What you should do:
Search the records below for the word "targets". Pull out each line that has it.

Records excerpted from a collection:
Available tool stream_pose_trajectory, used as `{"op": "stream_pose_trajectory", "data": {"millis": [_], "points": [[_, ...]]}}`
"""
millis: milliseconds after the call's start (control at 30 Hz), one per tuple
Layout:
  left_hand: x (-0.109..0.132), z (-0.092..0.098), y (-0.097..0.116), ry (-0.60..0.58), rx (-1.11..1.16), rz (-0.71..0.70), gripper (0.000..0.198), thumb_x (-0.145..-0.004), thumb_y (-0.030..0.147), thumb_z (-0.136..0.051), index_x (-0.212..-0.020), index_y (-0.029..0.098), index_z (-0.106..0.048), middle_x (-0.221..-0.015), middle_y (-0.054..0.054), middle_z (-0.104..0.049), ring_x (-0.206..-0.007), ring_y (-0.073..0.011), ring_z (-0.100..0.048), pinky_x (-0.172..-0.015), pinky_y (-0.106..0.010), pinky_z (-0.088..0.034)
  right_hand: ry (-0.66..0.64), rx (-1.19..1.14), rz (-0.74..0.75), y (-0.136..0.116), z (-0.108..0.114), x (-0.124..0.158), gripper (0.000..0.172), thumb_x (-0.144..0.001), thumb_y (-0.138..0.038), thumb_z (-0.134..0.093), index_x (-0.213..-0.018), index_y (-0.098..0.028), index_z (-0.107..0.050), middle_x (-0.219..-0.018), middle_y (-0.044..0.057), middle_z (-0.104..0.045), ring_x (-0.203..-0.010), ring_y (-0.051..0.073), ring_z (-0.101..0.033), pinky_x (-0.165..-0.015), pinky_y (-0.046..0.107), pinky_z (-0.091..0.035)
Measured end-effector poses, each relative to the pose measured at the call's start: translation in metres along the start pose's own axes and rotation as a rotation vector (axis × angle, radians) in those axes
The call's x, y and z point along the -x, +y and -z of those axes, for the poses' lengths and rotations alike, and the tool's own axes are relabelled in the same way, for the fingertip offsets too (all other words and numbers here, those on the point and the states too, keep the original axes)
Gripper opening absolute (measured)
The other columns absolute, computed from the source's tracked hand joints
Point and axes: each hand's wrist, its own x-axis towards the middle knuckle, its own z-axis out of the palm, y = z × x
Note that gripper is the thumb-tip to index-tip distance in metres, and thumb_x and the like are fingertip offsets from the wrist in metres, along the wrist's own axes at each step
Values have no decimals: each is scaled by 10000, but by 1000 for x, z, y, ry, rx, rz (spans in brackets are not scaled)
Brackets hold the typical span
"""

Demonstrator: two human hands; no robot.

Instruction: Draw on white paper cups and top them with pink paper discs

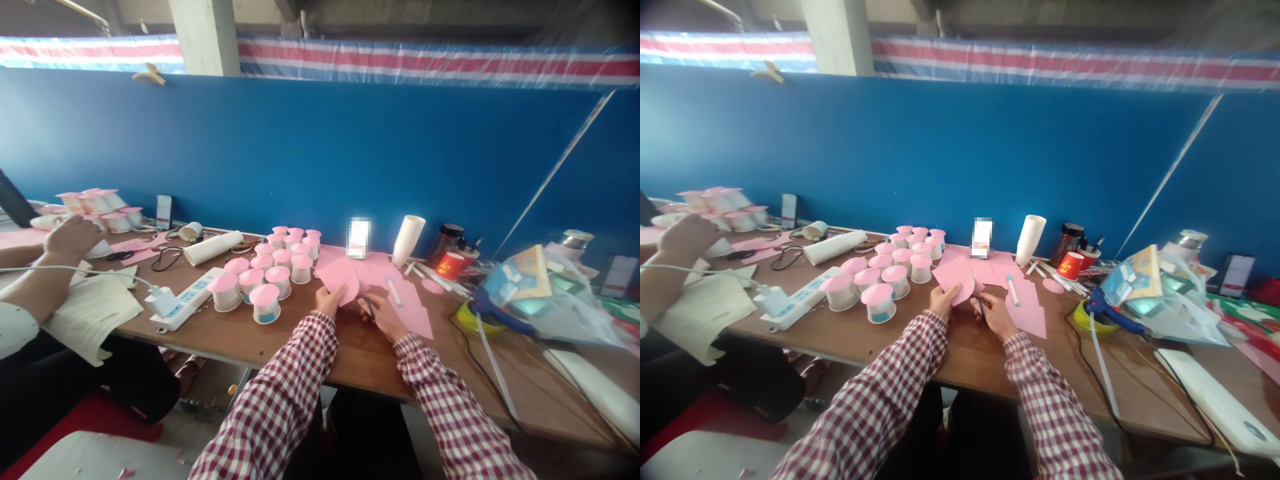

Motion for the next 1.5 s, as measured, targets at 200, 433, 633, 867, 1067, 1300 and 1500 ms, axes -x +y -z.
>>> {"op": "stream_pose_trajectory", "data": {"millis": [200, 433, 633, 867, 1067, 1300, 1500], "points": [[-1, 1, -2, 3, -2, -12, 509, -504, 376, -848, -848, 31, -699, -825, -157, -726, -757, -234, -686, -725, -345, -560, 13, 16, -7, 1, 1, -1, 497, -673, -606, -668, -815, -130, -647, -574, -6, -576, -490, 106, -528, -490, 245, -445], [-6, 2, -6, 26, -17, -8, 477, -492, 365, -850, -797, 34, -693, -799, -154, -723, -715, -226, -680, -695, -340, -559, 14, 32, -3, 0, 1, -1, 527, -665, -624, -658, -835, -125, -649, -571, -4, -569, -485, 111, -523, -460, 239, -413], [-8, 3, -7, 34, -16, -2, 459, -484, 357, -850, -782, 45, -692, -760, -135, -720, -707, -220, -676, -676, -326, -556, 16, 34, -16, -1, 1, -1, 537, -661, -627, -660, -851, -124, -650, -573, -1, -572, -481, 110, -525, -452, 236, -408], [-8, 3, -6, 39, -25, 0, 451, -485, 349, -851, -775, 42, -694, -758, -135, -720, -707, -215, -674, -679, -316, -551, 14, 24, -20, -1, 1, 0, 517, -653, -611, -679, -818, -123, -641, -571, -7, -568, -481, 105, -523, -452, 232, -408], [-8, 4, -6, 35, -42, -9, 436, -500, 338, -844, -789, 44, -702, -761, -134, -718, -715, -213, -673, -703, -324, -548, 11, 13, -22, -1, 0, 0, 497, -662, -603, -675, -804, -129, -635, -583, -10, -567, -485, 98, -522, -463, 232, -417], [-7, 5, -5, 29, -53, -9, 440, -505, 342, -843, -797, 44, -704, -790, -146, -722, -720, -216, -674, -689, -320, -550, 11, 11, -25, 0, 1, -1, 539, -657, -605, -677, -890, -120, -648, -582, -9, -572, -493, 108, -527, -477, 246, -430], [-6, 4, -4, 17, -49, -3, 447, -506, 352, -843, -798, 44, -702, -813, -154, -724, -734, -224, -679, -700, -327, -552, 17, 22, -41, 4, 1, -2, 593, -657, -607, -672, -979, -111, -636, -595, 2, -592, -497, 115, -539, -466, 241, -416]]}}
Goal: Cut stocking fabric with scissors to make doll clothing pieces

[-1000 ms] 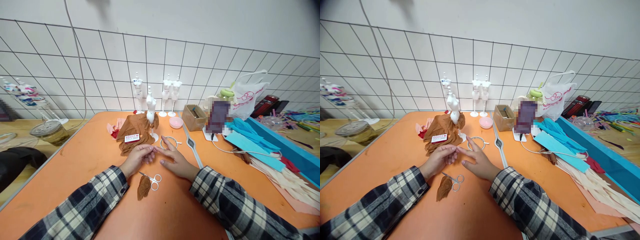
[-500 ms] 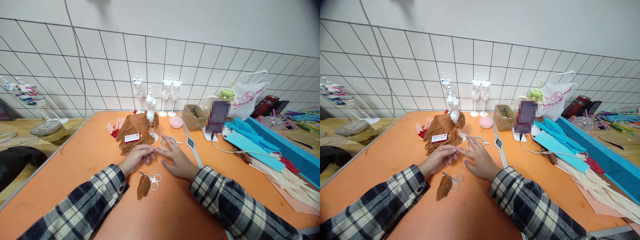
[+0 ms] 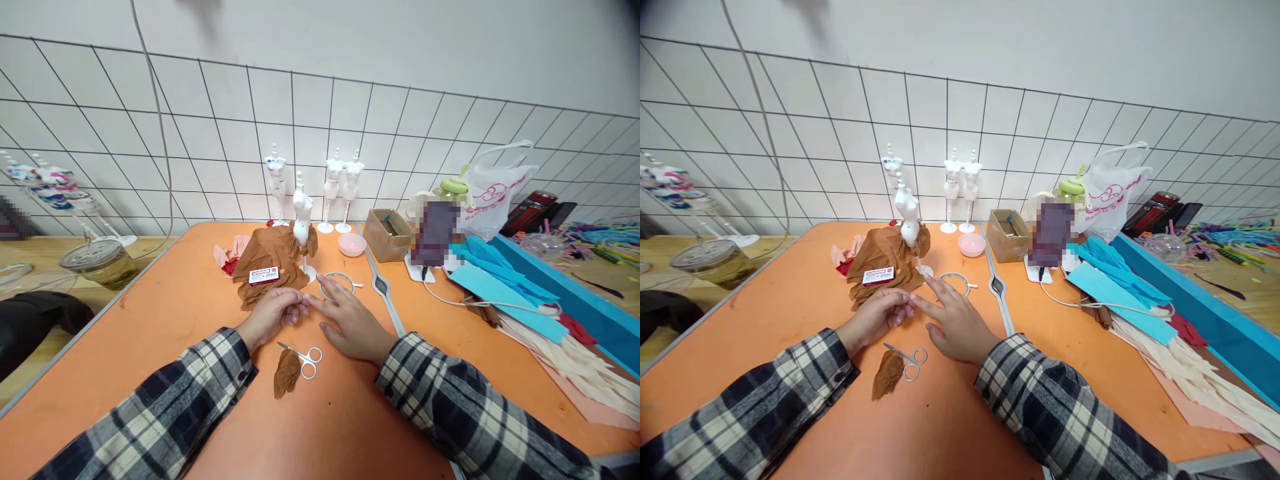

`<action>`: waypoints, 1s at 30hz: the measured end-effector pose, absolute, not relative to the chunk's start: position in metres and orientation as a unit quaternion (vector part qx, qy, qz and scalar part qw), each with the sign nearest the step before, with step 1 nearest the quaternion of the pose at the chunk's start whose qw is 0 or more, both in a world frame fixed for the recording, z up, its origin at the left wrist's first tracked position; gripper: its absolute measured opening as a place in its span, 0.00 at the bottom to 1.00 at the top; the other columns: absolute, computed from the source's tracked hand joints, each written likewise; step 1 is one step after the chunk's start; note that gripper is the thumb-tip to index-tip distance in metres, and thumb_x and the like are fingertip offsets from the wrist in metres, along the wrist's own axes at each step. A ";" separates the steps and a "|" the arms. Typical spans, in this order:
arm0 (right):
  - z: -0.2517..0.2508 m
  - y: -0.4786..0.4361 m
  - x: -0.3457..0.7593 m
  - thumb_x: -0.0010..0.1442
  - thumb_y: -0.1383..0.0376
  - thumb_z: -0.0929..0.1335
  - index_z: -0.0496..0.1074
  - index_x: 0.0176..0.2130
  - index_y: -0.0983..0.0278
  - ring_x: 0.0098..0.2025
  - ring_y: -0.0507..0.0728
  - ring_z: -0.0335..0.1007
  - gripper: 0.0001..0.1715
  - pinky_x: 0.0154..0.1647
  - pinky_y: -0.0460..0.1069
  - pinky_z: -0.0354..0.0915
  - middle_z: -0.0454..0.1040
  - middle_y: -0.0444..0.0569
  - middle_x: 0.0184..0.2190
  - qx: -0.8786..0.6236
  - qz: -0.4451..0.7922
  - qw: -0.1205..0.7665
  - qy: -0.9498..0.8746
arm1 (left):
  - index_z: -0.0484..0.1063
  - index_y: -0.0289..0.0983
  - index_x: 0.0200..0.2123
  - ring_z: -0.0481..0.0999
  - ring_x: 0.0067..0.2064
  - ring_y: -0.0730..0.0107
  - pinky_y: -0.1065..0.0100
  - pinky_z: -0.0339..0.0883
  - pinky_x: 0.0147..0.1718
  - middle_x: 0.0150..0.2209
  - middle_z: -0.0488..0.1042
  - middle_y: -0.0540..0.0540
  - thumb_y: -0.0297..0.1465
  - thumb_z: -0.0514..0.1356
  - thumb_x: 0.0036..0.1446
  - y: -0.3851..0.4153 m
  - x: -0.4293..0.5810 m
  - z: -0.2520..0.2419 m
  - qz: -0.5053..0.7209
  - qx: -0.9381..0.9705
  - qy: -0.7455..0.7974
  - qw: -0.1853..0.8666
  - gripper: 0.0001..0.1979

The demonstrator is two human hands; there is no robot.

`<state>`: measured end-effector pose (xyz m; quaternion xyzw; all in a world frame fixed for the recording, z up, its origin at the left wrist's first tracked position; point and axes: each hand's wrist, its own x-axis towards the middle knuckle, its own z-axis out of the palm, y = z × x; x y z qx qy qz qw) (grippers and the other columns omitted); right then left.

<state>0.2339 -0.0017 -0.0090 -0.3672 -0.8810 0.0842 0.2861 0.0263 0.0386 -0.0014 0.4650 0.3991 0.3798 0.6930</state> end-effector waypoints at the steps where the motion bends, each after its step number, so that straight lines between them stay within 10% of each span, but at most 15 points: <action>1: -0.010 -0.002 0.234 0.58 0.71 0.65 0.54 0.67 0.57 0.71 0.65 0.39 0.41 0.66 0.65 0.50 0.37 0.49 0.71 -0.366 0.089 0.285 -0.882 | 0.77 0.32 0.25 0.65 0.17 0.80 0.77 0.54 0.16 0.21 0.75 0.46 0.32 0.63 0.48 0.039 0.026 -0.002 0.383 0.462 0.399 0.693 0.08; 30: -0.010 0.000 0.233 0.59 0.68 0.66 0.50 0.68 0.55 0.70 0.62 0.42 0.42 0.66 0.61 0.51 0.39 0.51 0.71 -0.367 0.159 0.280 -0.873 | 0.79 0.31 0.30 0.71 0.18 0.78 0.78 0.60 0.17 0.25 0.78 0.44 0.37 0.71 0.46 0.038 0.021 -0.004 0.388 0.440 0.349 0.731 0.14</action>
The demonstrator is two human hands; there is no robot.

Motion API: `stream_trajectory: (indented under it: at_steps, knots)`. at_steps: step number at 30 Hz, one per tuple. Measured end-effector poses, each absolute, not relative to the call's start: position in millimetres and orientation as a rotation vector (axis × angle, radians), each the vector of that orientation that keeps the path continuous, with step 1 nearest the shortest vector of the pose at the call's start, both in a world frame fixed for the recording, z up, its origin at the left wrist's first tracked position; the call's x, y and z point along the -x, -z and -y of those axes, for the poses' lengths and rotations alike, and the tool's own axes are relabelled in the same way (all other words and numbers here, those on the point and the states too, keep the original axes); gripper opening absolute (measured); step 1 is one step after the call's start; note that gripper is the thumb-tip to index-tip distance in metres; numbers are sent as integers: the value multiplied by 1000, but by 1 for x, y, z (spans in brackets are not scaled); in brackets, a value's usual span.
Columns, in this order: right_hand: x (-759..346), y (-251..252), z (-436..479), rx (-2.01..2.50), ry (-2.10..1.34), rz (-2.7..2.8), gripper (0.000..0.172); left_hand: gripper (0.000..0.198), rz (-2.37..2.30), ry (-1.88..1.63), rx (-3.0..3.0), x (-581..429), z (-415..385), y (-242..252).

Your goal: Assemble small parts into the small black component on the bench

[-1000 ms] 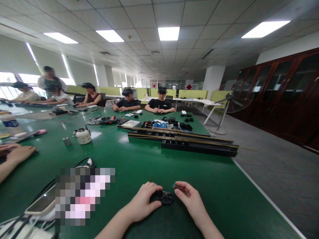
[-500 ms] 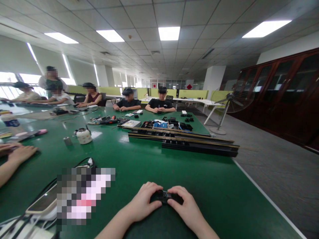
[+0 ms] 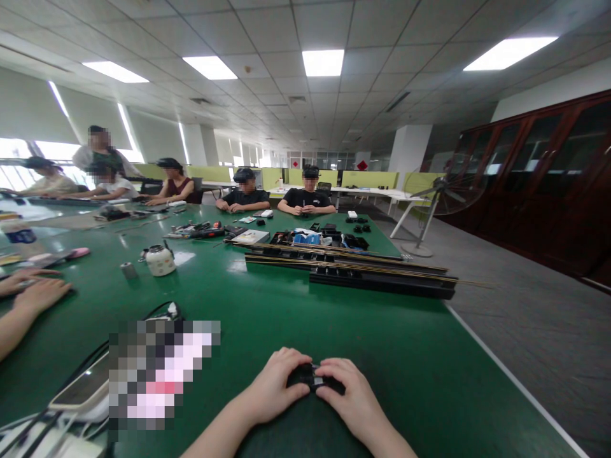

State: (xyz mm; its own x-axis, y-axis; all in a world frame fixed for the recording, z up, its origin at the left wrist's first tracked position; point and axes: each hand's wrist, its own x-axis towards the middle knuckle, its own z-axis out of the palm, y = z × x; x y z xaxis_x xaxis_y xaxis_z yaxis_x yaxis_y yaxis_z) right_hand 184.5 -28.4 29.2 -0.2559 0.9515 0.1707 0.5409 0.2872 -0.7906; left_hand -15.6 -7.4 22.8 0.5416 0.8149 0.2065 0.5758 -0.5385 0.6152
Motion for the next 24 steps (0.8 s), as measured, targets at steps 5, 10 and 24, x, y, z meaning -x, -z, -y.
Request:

Response:
Motion for the next 1.5 s, as measured, targets at 200, 433, 633, 867, 1067, 1300 and 1500 ms, axes -x +y -z.
Motion for the next 24 steps (0.8 s), as measured, targets at steps 5, 10 and 24, x, y, z meaning -x, -z, -y.

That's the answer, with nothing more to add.